Tammi Øst (born 1 October 1958) is a Danish actress.

Øst was born in Copenhagen, and was trained at the Danish National School of Theatre and Contemporary Dance in 1982. In 1988 she played the leading role of Katinka in Max von Sydow's film of the same name. From 1990 to 1997 she worked at the Royal Theatre and received the Dannebrog in 1996. In 1999 she received the Reumert prize for Best leading actress. In 2012 she portrayed Birgit Eggert in the TV series Forbrydelsen III.

Øst was married to actor Mikael Birkkjær, and has two children. Her daughter, Andrea Øst Birkkjær, is an actress. She is now married to Jens Jørn Spottag.

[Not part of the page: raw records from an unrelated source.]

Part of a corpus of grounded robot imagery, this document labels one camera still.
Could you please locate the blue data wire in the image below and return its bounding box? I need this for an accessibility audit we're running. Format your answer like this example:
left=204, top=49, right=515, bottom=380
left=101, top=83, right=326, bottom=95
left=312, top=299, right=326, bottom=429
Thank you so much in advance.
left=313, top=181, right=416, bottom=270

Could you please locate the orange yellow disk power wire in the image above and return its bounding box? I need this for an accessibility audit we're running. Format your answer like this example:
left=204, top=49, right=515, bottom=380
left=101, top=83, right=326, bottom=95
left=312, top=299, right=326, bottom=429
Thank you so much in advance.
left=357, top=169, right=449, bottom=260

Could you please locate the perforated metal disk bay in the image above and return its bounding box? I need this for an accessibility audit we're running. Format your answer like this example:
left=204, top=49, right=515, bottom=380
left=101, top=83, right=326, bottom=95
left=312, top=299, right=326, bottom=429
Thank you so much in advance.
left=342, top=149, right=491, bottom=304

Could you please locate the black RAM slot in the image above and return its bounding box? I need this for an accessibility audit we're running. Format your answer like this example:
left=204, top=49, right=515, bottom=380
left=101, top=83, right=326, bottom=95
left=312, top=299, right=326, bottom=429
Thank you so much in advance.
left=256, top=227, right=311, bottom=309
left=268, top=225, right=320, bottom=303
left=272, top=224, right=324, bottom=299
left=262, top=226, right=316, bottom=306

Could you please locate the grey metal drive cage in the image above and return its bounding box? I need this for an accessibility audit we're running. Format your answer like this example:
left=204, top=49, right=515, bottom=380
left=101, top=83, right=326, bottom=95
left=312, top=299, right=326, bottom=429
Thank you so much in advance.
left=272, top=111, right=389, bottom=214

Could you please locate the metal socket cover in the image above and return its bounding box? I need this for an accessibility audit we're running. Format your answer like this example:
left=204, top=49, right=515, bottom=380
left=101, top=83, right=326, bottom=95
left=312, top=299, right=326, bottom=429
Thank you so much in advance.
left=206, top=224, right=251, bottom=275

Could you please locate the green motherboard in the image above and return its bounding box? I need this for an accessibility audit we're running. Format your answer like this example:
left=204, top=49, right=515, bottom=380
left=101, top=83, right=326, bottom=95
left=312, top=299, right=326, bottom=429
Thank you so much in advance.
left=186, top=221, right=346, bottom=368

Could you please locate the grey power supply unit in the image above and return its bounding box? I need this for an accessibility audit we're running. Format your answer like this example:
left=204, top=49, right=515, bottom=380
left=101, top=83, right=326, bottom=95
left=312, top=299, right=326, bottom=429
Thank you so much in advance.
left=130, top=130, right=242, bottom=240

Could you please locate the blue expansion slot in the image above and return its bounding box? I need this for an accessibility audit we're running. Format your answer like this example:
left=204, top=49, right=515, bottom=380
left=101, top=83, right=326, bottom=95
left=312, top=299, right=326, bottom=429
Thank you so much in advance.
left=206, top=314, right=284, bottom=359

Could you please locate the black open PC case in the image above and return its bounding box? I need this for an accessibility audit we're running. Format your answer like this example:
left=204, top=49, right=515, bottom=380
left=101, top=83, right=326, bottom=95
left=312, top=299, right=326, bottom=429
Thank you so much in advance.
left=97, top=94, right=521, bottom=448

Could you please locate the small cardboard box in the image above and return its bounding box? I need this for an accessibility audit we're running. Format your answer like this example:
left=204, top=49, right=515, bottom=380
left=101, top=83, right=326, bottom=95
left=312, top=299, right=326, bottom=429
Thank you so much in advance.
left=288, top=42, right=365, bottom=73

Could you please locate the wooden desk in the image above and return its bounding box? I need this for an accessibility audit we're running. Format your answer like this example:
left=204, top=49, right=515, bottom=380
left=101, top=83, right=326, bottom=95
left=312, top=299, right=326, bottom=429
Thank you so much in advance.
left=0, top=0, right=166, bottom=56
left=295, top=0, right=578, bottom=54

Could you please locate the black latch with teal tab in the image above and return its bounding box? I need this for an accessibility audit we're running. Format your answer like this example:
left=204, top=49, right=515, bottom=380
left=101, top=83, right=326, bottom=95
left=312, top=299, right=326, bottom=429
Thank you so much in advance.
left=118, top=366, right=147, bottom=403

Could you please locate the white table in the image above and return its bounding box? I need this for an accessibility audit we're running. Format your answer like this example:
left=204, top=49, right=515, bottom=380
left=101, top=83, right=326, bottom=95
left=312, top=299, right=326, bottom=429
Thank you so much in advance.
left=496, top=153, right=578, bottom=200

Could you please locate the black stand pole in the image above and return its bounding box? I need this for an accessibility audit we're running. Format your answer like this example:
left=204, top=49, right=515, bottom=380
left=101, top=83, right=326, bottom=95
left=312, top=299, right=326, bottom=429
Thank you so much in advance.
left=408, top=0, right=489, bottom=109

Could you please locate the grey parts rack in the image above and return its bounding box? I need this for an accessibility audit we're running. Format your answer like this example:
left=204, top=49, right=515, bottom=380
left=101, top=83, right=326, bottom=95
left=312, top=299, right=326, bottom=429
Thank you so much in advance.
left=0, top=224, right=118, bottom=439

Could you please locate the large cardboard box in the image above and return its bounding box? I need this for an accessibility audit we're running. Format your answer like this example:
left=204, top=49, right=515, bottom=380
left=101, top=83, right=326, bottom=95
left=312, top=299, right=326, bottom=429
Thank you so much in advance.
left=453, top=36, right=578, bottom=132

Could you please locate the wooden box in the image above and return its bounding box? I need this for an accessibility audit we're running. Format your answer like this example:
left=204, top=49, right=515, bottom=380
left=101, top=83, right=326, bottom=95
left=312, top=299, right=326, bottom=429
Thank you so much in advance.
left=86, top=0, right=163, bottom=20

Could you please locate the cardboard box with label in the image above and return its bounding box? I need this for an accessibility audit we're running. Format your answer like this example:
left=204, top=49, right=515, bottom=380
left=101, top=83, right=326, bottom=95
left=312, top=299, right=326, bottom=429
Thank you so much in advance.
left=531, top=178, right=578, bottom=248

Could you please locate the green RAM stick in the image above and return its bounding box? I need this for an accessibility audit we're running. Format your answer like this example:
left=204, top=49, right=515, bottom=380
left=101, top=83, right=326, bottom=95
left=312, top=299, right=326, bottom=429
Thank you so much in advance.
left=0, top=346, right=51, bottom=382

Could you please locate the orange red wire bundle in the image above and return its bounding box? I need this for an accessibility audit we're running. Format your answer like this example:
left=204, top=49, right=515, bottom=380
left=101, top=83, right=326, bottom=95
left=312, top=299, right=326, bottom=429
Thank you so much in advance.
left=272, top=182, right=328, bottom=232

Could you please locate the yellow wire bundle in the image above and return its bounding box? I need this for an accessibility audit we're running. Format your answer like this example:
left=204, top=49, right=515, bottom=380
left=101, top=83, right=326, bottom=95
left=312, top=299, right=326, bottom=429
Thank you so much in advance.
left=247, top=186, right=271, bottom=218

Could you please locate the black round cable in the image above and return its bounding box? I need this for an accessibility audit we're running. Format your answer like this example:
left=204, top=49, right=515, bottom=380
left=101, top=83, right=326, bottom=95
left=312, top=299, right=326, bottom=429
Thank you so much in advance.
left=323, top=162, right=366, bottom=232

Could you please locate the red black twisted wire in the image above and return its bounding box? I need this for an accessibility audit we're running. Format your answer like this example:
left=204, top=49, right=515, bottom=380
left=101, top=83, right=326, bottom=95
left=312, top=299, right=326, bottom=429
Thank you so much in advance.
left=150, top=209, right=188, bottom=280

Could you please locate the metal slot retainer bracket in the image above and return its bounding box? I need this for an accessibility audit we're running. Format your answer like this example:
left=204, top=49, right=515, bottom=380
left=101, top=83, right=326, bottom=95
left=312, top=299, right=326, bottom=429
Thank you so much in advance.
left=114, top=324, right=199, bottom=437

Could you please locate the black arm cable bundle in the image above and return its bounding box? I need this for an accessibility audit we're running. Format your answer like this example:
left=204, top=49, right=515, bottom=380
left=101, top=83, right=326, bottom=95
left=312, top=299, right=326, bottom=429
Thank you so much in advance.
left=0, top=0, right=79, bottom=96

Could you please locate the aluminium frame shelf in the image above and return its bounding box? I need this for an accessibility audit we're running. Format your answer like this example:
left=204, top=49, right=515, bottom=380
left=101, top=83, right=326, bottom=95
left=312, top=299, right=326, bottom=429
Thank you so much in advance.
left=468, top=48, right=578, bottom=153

== Selected filmography ==
- Suzanne og Leonard (1984)
- Min farmors hus (1984)
- Når engle elsker (1985)
- Katinka (Ved vejen) (1988)
- Mig og Mama Mia – Tarzan mama mia (1989)
- Mimi og madammerne (1998)
- Send mere slik (2001)
- En kort en lang (2001)
- Ørnen (2004)
- Rene hjerter (2006)
- Anna Pihl (2006 – 2008)
- Kvinden der drømte om en mand (2010)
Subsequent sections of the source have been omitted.